Preparing for Worship: Nov. 30, 2025

by | Nov 28, 2025 | Preparing For Worship

By Georgia McKee

Happy New Year! Well, sort of. Today marks the first day of the Christian year — the beginning of Advent. The liturgical calendar is the cycle that orients us to God. Year after year, we travel through sacred time, letting ancient stories speak something fresh for our modern faith, and we always begin with God coming down to dwell among us as a fellow human. And so here we are again at the threshold that brings us to where our journey with Christ started.

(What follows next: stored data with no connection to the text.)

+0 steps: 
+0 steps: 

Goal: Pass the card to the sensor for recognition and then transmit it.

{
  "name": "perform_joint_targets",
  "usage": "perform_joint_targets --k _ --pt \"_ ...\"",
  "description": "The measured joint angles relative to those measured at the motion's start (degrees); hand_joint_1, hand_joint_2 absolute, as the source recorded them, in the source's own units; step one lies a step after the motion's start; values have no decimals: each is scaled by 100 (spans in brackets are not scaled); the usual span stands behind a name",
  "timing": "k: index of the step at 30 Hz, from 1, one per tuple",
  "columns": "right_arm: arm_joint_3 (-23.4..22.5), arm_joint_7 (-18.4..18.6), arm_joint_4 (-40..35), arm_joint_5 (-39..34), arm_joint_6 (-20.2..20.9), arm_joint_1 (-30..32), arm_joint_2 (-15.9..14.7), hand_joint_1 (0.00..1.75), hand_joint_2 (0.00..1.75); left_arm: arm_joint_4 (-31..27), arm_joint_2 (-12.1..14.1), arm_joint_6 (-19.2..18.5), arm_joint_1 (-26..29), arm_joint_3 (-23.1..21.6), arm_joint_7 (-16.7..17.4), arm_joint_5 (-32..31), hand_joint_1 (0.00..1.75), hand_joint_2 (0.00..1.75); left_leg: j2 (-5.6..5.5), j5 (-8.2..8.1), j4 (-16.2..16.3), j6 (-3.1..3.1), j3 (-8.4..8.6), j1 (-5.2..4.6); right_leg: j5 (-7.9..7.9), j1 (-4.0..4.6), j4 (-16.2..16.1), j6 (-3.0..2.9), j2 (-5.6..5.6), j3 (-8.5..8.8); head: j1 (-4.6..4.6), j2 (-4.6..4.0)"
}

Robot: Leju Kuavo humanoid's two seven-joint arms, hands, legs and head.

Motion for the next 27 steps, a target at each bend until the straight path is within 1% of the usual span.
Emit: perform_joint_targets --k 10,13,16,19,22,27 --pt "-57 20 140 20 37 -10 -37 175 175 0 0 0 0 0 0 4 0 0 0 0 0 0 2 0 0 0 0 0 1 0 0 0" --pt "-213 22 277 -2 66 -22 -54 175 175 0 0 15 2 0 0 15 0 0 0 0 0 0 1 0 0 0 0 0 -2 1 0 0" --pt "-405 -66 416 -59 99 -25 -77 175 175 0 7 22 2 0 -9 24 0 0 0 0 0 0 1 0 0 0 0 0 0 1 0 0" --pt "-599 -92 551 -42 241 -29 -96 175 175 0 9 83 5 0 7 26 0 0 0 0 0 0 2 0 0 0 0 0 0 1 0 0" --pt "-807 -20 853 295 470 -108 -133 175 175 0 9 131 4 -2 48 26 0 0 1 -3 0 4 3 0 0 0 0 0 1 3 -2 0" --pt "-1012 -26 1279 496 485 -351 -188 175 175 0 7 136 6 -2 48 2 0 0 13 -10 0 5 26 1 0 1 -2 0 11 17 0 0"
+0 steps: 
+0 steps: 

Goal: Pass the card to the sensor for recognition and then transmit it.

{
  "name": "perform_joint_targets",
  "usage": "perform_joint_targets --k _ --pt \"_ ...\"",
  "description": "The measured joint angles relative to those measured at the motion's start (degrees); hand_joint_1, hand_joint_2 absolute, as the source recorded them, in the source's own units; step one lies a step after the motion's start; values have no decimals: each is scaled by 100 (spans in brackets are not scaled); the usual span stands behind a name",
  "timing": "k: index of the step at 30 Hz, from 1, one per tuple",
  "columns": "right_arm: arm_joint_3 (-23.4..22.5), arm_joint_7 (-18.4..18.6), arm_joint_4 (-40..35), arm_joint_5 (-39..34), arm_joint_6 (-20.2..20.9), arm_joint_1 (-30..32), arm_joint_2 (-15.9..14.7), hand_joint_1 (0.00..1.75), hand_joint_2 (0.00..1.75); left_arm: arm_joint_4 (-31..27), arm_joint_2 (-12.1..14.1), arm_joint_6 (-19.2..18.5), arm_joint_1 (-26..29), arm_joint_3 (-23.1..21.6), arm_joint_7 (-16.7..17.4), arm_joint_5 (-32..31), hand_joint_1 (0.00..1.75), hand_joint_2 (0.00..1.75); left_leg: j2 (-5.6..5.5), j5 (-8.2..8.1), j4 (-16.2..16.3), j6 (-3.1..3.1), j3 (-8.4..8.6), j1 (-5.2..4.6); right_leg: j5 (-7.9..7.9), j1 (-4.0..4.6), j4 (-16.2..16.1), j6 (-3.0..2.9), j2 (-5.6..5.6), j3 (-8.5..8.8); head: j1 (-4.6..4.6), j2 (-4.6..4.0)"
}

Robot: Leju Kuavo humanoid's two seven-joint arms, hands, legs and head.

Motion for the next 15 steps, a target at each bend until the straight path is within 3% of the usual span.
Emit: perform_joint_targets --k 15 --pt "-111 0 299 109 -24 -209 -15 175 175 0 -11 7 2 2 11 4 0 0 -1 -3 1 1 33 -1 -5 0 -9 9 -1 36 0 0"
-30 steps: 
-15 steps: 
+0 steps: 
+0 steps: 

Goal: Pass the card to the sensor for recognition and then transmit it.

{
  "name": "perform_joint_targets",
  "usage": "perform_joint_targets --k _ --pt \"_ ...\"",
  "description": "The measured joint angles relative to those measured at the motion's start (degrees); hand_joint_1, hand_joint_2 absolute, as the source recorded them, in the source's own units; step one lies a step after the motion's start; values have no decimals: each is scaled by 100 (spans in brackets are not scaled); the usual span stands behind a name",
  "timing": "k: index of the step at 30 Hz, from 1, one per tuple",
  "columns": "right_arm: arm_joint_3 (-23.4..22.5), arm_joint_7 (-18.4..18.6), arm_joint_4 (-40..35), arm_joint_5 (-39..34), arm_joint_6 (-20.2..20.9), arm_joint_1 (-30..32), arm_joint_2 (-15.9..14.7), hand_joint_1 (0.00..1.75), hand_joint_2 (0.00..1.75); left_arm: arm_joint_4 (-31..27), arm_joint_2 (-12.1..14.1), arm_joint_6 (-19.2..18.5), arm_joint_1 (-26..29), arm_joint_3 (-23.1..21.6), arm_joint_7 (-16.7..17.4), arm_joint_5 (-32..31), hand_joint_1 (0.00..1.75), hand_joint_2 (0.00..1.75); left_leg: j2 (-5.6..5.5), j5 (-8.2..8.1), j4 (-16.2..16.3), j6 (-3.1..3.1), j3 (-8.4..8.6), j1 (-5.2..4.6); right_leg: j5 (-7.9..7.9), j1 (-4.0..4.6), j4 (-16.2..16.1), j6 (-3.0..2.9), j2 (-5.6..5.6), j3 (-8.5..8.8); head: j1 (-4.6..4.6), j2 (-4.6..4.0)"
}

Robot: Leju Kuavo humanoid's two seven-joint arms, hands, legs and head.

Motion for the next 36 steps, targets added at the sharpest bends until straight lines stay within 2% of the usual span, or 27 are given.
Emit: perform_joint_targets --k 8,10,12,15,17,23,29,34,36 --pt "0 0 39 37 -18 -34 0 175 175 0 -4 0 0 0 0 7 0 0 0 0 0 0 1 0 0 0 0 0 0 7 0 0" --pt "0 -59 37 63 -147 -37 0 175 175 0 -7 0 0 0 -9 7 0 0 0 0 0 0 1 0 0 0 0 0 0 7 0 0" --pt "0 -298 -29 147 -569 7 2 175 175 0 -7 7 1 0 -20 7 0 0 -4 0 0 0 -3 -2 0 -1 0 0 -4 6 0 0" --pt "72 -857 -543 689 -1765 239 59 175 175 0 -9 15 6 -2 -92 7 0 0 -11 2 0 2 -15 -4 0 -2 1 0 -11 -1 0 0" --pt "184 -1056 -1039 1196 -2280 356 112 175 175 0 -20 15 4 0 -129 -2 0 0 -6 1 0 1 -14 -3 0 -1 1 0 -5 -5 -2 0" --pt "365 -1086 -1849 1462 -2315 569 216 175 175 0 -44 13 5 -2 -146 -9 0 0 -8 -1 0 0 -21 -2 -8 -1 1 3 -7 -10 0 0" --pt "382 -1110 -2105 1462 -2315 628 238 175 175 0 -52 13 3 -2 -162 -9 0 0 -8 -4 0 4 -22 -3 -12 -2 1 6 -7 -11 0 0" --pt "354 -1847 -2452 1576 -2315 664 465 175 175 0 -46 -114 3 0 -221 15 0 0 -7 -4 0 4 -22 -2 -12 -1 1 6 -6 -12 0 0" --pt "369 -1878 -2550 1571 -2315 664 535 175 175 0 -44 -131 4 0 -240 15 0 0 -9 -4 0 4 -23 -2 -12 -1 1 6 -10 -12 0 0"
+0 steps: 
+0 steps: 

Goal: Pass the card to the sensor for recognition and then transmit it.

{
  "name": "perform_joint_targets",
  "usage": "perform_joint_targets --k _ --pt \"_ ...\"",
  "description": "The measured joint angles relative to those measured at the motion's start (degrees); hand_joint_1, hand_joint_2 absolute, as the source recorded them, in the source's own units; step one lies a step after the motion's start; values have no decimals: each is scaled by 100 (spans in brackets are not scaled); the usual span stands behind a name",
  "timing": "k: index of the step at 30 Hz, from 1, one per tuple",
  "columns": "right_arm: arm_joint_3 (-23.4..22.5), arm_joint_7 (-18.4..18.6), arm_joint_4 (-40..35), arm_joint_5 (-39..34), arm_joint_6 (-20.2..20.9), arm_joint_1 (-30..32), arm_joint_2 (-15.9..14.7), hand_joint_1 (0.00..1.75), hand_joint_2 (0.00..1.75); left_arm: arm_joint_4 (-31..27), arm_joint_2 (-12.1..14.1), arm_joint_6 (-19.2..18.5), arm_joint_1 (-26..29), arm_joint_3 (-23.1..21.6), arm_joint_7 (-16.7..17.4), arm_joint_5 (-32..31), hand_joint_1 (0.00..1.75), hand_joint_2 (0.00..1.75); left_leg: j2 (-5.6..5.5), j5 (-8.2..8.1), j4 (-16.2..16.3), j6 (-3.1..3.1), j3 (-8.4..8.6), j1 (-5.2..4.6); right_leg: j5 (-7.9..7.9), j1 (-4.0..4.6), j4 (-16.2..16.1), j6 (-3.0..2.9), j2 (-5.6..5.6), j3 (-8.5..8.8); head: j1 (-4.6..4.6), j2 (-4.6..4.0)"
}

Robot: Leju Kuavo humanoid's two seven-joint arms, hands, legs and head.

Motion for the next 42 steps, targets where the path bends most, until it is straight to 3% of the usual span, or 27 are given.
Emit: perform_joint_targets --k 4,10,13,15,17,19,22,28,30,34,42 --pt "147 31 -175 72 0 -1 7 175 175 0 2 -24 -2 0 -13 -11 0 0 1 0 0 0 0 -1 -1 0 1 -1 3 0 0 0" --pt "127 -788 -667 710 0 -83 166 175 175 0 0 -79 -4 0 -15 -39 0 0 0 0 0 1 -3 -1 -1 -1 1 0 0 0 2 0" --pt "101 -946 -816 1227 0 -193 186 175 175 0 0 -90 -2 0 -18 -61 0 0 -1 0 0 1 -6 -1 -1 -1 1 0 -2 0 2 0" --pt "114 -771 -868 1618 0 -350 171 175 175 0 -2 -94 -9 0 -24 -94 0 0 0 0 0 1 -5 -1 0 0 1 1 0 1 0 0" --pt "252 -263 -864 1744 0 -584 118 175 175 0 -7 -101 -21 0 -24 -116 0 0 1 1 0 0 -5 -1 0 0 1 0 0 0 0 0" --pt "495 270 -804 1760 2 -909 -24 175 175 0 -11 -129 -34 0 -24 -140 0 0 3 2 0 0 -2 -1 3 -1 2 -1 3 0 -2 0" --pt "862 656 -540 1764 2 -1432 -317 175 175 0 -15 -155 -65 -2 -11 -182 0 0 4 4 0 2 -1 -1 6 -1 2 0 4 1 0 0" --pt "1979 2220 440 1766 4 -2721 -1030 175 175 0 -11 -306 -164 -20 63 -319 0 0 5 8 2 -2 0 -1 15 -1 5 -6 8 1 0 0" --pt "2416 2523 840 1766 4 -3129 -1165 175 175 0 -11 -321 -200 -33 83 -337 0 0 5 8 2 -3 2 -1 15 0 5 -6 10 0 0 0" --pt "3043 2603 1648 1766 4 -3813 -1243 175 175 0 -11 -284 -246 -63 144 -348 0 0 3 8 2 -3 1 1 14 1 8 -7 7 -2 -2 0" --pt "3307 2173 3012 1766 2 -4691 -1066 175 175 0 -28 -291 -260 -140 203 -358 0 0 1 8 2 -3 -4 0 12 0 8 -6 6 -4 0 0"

You might wonder: Why not start our year with Christmas, with Christ already here? Why begin with four weeks of watching and waiting? Barbara Brown Taylor, in her book Learning to Walk in the Dark, reminds us: “New life starts in the dark. Whether it is a seed in the ground, a baby in the womb, or Jesus in the tomb, it starts in the dark.” Advent is the season where we pay attention to that holy darkness. We open ourselves to longing, to hope and to the prayer that light will come and guide us.

This year, we’ll anchor our Advent reflections in Wendell Berry’s “Sabbath Poem: 1986, I.” In his words, we find ourselves standing quietly in the woods on what I imagine is a cold December morning. And if you’ve ever been somewhere cold and quiet like this, you might have found that the remnants of light and glimmers of life are, in fact, more profound and precious among bare branches and short days than in the easy bright fullness of summer.

This is why we start in the dark. This is why we must wait for Christ. So as the light around us dims and we anticipate new life, let us quiet our hearts and call out: “O light come down to earth.”

“Sabbath Poem: 1986, I”
By Wendell Berry

Slowly, slowly, they return
To the small woodland let alone:
Great trees, outspreading and upright,
Apostles of the living light.

Patient as stars, they build in air
Tier after tier a timbered choir,
Stout beams upholding weightless grace
Of song, a blessing on this place.

They stand in waiting all around,
Uprisings of their native ground,
Downcomings of the distant light;
They are the advent they await.

Receiving sun and giving shade,
Their life’s a benefaction made,
And is a benediction said
Over the living and the dead.

In fall their brightened leaves, released,
Fly down the wind, and we are pleased
To walk on radiance, amazed.
O light come down to earth, be praised!